BEGIN Exercise data

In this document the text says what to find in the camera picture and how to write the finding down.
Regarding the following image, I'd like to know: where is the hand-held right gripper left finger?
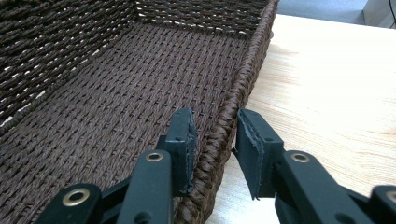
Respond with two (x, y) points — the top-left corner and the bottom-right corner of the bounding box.
(157, 107), (198, 198)

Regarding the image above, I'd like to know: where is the brown woven basket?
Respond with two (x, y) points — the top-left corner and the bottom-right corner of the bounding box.
(0, 0), (279, 224)

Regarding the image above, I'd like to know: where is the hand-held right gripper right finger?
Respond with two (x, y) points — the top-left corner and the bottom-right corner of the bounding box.
(232, 107), (286, 201)

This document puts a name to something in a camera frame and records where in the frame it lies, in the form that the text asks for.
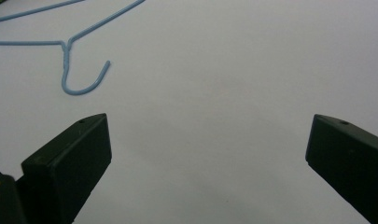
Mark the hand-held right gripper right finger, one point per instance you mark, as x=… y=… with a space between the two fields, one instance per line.
x=351 y=158

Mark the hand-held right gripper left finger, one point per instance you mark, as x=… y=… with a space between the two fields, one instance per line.
x=68 y=161

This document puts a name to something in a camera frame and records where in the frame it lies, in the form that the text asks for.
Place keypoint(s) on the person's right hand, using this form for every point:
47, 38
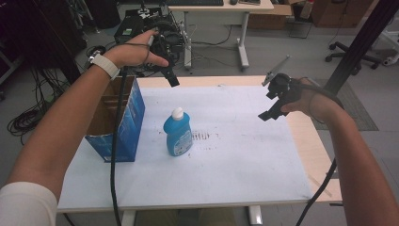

END Exercise data

Prompt: Copy the data exactly. Any picture it contains is to be omitted.

Answer to this problem:
In this document the text says what to find in the camera picture and how to write the finding down.
Regarding the following image, I'd like to know: where is the hand-held right gripper left finger?
Respond with two (x, y) points — the top-left corner and the bottom-right corner of the bounding box.
(157, 107), (198, 198)

Regarding the image above, I'd like to know: where is the brown woven basket?
Respond with two (x, y) points — the top-left corner and the bottom-right corner of the bounding box.
(0, 0), (279, 224)

Regarding the image above, I'd like to know: where is the hand-held right gripper right finger?
Respond with two (x, y) points — the top-left corner and the bottom-right corner of the bounding box.
(232, 107), (286, 201)

This document puts a name to something in a camera frame and records where in the frame it lies, in the form that the text asks for.
Mark the hand-held right gripper right finger, one point per instance you mark, as x=… y=… with a space between the two fields, one instance per line.
x=351 y=158

Mark the hand-held right gripper left finger, one point per instance you mark, as x=… y=… with a space between the two fields, one instance per line.
x=68 y=161

This document puts a name to something in a camera frame and records where in the frame it lies, in the form that the text asks for.
Place keypoint(s) on the person's right hand, using this form for every point:
47, 38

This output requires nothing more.